Ontem (20), o ministro do Desenvolvimento Regional, Gustavo Henrique Canuto, disse que o menor fluxo de recursos para o programa nos dois primeiros meses do ano se deu por conta de ajustes fiscais e maior austeridade do Governo Federal. Mas que, em março, foi antecipado um repasse de R$ 600 milhões para todo o Brasil.
"Para o Ceará, vai depender das demandas já aprovadas pelo banco e, a partir de abril, a situação já fica melhor", disse o ministro durante visita a Fortaleza para entrega de 1.248 unidades habitacionais do programa.
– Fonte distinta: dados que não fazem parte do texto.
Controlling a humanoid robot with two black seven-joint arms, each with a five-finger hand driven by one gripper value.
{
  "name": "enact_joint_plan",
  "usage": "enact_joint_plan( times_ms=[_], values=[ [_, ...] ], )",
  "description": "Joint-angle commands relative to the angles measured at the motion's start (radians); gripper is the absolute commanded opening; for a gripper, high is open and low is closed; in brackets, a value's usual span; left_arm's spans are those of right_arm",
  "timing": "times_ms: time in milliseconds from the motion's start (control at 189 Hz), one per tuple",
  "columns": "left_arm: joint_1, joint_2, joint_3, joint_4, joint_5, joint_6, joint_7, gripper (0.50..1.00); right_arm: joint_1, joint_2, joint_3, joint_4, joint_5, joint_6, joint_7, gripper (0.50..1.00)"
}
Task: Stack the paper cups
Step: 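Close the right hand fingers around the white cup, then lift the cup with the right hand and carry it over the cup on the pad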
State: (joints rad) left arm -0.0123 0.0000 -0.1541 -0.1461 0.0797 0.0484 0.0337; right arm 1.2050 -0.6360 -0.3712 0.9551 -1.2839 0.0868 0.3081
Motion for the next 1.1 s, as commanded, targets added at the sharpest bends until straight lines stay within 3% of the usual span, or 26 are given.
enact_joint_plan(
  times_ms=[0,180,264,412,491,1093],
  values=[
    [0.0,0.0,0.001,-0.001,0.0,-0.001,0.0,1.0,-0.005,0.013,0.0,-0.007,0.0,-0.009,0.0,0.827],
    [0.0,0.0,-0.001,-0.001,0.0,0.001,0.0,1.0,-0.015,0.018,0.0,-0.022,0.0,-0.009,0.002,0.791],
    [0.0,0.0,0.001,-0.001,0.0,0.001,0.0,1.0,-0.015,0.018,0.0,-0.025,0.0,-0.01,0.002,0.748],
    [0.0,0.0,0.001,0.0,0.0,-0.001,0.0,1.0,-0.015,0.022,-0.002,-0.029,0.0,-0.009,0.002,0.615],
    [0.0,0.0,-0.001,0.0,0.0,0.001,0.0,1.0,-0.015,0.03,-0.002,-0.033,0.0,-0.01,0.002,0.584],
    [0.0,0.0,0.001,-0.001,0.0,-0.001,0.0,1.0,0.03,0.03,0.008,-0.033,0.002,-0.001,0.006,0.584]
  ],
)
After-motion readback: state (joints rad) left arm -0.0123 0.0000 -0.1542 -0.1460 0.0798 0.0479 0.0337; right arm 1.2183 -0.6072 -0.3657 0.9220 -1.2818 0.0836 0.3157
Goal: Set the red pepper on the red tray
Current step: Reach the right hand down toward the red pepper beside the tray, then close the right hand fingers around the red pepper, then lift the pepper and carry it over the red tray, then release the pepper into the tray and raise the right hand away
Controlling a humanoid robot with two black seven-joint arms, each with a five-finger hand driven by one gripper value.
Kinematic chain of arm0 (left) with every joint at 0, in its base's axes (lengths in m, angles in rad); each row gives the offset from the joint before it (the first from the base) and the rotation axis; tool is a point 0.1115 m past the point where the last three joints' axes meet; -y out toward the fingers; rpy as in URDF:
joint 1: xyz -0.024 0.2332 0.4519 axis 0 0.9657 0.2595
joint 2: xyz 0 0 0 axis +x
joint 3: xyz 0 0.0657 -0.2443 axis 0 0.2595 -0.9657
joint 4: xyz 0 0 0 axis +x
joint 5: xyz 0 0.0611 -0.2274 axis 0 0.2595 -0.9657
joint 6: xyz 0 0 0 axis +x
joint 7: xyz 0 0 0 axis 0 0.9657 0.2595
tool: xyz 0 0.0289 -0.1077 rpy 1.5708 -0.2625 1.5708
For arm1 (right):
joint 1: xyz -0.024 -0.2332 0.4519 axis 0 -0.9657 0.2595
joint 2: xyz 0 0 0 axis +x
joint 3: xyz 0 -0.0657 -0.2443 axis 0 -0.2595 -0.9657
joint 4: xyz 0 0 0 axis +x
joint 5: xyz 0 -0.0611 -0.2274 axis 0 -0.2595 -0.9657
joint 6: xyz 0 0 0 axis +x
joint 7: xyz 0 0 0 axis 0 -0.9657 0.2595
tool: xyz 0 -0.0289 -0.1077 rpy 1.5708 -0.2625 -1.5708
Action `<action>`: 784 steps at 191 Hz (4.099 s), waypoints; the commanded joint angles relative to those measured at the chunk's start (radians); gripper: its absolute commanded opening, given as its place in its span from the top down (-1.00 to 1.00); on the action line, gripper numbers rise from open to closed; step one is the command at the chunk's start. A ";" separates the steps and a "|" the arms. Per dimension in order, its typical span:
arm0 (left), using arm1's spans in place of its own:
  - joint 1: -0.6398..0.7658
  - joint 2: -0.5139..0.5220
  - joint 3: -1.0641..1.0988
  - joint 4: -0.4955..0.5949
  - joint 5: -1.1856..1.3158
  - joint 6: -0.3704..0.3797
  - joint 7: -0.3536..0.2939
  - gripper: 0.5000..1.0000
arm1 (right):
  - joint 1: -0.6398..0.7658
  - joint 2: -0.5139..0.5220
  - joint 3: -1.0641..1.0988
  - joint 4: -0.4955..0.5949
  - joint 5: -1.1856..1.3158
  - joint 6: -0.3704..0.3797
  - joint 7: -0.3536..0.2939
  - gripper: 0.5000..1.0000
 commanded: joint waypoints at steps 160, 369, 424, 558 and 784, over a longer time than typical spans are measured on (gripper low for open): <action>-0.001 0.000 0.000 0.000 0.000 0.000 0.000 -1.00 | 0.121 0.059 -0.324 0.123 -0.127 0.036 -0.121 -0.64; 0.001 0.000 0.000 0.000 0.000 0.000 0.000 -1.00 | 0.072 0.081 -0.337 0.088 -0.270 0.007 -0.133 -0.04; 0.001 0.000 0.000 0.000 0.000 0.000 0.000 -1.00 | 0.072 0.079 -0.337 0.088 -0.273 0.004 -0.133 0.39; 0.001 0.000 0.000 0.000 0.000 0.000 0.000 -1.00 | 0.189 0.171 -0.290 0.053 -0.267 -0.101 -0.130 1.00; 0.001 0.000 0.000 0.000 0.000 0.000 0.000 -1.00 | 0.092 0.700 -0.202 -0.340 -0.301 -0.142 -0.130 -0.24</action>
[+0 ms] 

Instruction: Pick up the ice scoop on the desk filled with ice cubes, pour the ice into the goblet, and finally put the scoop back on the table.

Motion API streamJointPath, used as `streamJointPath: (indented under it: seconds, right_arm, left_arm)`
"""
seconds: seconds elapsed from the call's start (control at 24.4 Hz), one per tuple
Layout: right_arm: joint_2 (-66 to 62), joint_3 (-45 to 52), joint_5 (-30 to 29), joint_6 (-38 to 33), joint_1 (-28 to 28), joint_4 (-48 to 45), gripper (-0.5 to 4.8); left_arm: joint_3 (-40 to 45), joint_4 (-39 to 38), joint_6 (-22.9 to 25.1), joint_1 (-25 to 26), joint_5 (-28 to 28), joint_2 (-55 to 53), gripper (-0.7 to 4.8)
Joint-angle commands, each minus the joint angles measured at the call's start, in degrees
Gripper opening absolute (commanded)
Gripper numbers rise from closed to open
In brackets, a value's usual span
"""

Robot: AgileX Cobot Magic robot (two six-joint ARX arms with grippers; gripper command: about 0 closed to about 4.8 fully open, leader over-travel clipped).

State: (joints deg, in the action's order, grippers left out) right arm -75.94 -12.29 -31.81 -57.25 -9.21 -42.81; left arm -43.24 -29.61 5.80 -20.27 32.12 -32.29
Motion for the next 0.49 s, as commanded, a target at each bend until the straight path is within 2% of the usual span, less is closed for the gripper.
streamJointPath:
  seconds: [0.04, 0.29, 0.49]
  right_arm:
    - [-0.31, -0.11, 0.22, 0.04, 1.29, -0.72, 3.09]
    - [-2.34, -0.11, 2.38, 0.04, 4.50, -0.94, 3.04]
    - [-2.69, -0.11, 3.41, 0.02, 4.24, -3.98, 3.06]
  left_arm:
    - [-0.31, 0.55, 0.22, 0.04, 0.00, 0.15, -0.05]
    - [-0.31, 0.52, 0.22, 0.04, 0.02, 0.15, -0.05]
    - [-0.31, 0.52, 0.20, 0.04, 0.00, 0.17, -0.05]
Montenegro, que se reuniu com o ministro antes da cerimônia de entrega, se disse confiante com a regularização dos repasses. "Segundo ele (Canuto), até a próxima semana ou fim do mês, os pagamentos estarão em dia. Vamos ficar atentos, porque se isso não ocorrer, algumas empresas podem quebrar", disse o presidente do Sinduscon-CE.
Empresários acusam atrasos dos repasses de pagamentos das construtoras do programa MCMV desde janeiro. Governo alega demora por conta do ajuste fiscal e promete resolver situação até o fim do mês.